» What you should do:
Set down the records below in full, exactly as they read.
[The data Boundary: Start]
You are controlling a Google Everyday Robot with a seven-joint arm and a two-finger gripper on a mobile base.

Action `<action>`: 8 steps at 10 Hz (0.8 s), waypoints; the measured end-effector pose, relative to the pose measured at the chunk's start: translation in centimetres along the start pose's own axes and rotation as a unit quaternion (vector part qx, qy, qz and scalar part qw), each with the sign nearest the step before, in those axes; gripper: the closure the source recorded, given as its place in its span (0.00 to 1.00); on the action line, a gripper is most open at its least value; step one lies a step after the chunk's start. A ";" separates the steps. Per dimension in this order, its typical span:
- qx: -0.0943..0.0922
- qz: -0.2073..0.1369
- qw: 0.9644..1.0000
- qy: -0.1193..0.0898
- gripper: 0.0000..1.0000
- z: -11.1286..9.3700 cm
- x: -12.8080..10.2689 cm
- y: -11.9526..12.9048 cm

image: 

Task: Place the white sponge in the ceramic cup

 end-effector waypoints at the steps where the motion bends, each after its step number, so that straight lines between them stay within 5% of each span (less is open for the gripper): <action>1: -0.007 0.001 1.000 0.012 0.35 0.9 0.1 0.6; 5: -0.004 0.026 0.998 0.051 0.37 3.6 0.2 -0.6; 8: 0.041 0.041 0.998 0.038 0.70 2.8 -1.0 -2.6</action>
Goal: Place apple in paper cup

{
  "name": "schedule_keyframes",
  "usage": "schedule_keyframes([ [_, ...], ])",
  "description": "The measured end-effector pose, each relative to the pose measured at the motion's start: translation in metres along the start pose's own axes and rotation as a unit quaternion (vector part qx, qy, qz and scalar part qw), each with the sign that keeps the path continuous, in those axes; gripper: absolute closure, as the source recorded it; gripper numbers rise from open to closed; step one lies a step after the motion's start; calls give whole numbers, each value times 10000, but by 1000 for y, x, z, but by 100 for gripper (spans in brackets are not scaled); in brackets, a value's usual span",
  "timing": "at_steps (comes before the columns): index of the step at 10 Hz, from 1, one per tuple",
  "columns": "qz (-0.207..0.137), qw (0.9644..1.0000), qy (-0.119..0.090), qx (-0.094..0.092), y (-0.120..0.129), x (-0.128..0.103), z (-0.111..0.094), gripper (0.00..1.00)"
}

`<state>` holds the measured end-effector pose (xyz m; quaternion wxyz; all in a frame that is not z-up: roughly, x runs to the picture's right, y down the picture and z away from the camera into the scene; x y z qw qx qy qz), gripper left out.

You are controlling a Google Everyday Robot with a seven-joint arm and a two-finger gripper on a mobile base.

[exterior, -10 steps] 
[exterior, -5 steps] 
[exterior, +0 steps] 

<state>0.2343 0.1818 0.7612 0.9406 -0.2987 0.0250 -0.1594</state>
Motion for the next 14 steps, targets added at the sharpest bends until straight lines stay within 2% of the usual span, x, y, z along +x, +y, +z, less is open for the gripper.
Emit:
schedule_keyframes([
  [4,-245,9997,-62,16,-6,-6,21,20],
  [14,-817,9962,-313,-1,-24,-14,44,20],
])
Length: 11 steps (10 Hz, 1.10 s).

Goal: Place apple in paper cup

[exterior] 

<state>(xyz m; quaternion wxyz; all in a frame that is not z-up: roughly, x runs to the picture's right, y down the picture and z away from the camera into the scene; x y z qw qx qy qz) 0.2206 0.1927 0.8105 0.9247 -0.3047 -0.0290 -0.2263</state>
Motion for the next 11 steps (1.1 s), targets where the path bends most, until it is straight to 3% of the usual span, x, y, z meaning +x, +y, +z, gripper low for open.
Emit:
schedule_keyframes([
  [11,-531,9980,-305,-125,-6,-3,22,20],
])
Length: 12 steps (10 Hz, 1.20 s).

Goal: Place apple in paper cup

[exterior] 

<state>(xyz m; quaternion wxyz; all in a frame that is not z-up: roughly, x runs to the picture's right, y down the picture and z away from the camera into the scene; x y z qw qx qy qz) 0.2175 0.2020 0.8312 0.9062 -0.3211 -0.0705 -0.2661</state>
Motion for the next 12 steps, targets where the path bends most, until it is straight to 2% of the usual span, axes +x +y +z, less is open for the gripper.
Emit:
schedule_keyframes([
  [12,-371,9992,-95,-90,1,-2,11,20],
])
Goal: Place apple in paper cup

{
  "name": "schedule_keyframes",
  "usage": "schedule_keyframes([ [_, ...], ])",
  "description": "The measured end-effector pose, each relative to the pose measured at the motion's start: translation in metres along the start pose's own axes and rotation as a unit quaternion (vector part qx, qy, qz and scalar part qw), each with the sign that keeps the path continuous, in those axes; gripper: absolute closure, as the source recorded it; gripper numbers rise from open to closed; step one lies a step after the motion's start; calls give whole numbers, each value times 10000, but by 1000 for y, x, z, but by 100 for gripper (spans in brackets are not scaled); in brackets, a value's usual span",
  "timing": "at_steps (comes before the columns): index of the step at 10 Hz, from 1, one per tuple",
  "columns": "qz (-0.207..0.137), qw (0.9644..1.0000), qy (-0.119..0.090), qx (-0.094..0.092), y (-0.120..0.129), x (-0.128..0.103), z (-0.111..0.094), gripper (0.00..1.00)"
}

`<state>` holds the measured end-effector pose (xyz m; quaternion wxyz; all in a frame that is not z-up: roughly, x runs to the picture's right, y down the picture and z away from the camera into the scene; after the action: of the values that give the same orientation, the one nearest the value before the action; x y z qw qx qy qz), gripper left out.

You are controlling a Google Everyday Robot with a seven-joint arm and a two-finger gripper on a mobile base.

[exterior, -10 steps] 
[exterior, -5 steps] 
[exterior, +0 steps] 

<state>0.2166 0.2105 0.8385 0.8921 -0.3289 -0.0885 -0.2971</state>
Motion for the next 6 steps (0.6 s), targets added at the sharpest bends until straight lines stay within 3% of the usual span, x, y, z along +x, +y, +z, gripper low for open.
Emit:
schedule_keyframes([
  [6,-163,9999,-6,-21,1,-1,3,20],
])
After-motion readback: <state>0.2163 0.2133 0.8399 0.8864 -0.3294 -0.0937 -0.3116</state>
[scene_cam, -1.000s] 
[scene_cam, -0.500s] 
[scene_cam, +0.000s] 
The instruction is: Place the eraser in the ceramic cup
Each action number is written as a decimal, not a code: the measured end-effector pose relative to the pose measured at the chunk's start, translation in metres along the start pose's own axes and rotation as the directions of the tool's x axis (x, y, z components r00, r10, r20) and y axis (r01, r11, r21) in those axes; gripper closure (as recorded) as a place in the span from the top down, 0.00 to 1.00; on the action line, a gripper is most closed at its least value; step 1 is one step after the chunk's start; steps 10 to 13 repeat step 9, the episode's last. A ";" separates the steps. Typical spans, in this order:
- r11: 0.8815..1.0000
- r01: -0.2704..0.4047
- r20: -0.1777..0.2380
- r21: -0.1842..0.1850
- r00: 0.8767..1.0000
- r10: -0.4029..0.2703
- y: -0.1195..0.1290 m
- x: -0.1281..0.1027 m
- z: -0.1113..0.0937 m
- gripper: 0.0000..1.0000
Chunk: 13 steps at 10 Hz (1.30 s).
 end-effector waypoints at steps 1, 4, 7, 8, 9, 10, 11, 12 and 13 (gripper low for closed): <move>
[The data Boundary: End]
» Solution to the problem:
You are controlling a Google Everyday Robot with a seven-joint arm and a two-finger gripper on a mobile base.

Action `<action>`: 8 steps at 10 Hz (0.8 s), waypoints; the measured end-effector pose, relative to the pose measured at the chunk's start: translation in centimetres along the start pose's own axes and rotation as a unit quaternion (vector part qx, qy, qz and scalar part qw), each with the sign nearest the step before, in those axes; gripper: the closure the source recorded, given as its place in its span (0.00 to 1.00); on the action line, a gripper is most open at its least value; step one lies a step after the chunk's start. A ";" separates the steps. Per dimension in this order, its typical span:
- qx: -0.0943..0.0922
- qz: -0.2073..0.1369
- qw: 0.9644..1.0000
- qy: -0.1193..0.0898
- gripper: 0.0000..1.0000
- z: -11.1286..9.3700 cm
- x: -12.8080..10.2689 cm
- y: -11.9526..12.9048 cm

image: 

Task: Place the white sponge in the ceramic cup

 end-effector waypoints at the steps where the motion bends, each after its step number, so that straight lines between them stay within 5% of each span (less is open for the gripper): <action>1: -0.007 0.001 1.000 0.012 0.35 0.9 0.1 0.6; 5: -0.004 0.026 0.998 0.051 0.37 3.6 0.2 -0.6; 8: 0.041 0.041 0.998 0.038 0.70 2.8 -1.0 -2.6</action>
Goal: Place apple in paper cup

{
  "name": "schedule_keyframes",
  "usage": "schedule_keyframes([ [_, ...], ])",
  "description": "The measured end-effector pose, each relative to the pose measured at the motion's start: translation in metres along the start pose's own axes and rotation as a unit quaternion (vector part qx, qy, qz and scalar part qw), each with the sign that keeps the path continuous, in those axes; gripper: absolute closure, as the source recorded it; gripper numbers rise from open to closed; step one lies a step after the motion's start; calls give whole numbers, each value times 10000, but by 1000 for y, x, z, but by 100 for gripper (spans in brackets are not scaled); in brackets, a value's usual span",
  "timing": "at_steps (comes before the columns): index of the step at 10 Hz, from 1, one per tuple",
  "columns": "qz (-0.207..0.137), qw (0.9644..1.0000), qy (-0.119..0.090), qx (-0.094..0.092), y (-0.120..0.129), x (-0.128..0.103), z (-0.111..0.094), gripper (0.00..1.00)"
}

`<state>` holds the measured end-effector pose (xyz m; quaternion wxyz; all in a frame that is not z-up: roughly, x runs to the picture's right, y down the picture and z away from the camera into the scene; x y z qw qx qy qz), gripper left out.

You are controlling a Google Everyday Robot with a seven-joint arm and a two-finger gripper on a mobile base.

[exterior, -10 steps] 
[exterior, -5 steps] 
[exterior, +0 steps] 

<state>0.2343 0.1818 0.7612 0.9406 -0.2987 0.0250 -0.1594</state>
Motion for the next 14 steps, targets added at the sharpest bends until straight lines stay within 2% of the usual span, x, y, z along +x, +y, +z, less is open for the gripper.
Emit:
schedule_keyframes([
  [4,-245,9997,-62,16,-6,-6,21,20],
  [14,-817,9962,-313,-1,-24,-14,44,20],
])
Length: 11 steps (10 Hz, 1.10 s).

Goal: Place apple in paper cup

[exterior] 

<state>(xyz m; quaternion wxyz; all in a frame that is not z-up: roughly, x runs to the picture's right, y down the picture and z away from the camera into the scene; x y z qw qx qy qz) 0.2206 0.1927 0.8105 0.9247 -0.3047 -0.0290 -0.2263</state>
Motion for the next 11 steps (1.1 s), targets where the path bends most, until it is straight to 3% of the usual span, x, y, z meaning +x, +y, +z, gripper low for open.
Emit:
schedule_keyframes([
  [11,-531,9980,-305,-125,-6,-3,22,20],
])
Length: 12 steps (10 Hz, 1.20 s).

Goal: Place apple in paper cup

[exterior] 

<state>(xyz m; quaternion wxyz; all in a frame that is not z-up: roughly, x runs to the picture's right, y down the picture and z away from the camera into the scene; x y z qw qx qy qz) 0.2175 0.2020 0.8312 0.9062 -0.3211 -0.0705 -0.2661</state>
Motion for the next 12 steps, targets where the path bends most, until it is straight to 2% of the usual span, axes +x +y +z, less is open for the gripper.
Emit:
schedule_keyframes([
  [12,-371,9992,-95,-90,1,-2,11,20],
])
Goal: Place apple in paper cup

{
  "name": "schedule_keyframes",
  "usage": "schedule_keyframes([ [_, ...], ])",
  "description": "The measured end-effector pose, each relative to the pose measured at the motion's start: translation in metres along the start pose's own axes and rotation as a unit quaternion (vector part qx, qy, qz and scalar part qw), each with the sign that keeps the path continuous, in those axes; gripper: absolute closure, as the source recorded it; gripper numbers rise from open to closed; step one lies a step after the motion's start; calls give whole numbers, each value times 10000, but by 1000 for y, x, z, but by 100 for gripper (spans in brackets are not scaled); in brackets, a value's usual span",
  "timing": "at_steps (comes before the columns): index of the step at 10 Hz, from 1, one per tuple",
  "columns": "qz (-0.207..0.137), qw (0.9644..1.0000), qy (-0.119..0.090), qx (-0.094..0.092), y (-0.120..0.129), x (-0.128..0.103), z (-0.111..0.094), gripper (0.00..1.00)"
}

`<state>` holds the measured end-effector pose (xyz m; quaternion wxyz; all in a frame that is not z-up: roughly, x runs to the picture's right, y down the picture and z away from the camera into the scene; after the action: of the values that give the same orientation, the one nearest the value before the action; x y z qw qx qy qz), gripper left out.

You are controlling a Google Everyday Robot with a seven-joint arm and a two-finger gripper on a mobile base.

[exterior, -10 steps] 
[exterior, -5 steps] 
[exterior, +0 steps] 

<state>0.2166 0.2105 0.8385 0.8921 -0.3289 -0.0885 -0.2971</state>
Motion for the next 6 steps (0.6 s), targets added at the sharpest bends until straight lines stay within 3% of the usual span, x, y, z along +x, +y, +z, gripper low for open.
Emit:
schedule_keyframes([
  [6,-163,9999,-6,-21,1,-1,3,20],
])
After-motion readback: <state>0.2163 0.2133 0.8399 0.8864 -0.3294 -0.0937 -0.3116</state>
[scene_cam, -1.000s] 
[scene_cam, -0.500s] 
[scene_cam, +0.000s] 
The instruction is: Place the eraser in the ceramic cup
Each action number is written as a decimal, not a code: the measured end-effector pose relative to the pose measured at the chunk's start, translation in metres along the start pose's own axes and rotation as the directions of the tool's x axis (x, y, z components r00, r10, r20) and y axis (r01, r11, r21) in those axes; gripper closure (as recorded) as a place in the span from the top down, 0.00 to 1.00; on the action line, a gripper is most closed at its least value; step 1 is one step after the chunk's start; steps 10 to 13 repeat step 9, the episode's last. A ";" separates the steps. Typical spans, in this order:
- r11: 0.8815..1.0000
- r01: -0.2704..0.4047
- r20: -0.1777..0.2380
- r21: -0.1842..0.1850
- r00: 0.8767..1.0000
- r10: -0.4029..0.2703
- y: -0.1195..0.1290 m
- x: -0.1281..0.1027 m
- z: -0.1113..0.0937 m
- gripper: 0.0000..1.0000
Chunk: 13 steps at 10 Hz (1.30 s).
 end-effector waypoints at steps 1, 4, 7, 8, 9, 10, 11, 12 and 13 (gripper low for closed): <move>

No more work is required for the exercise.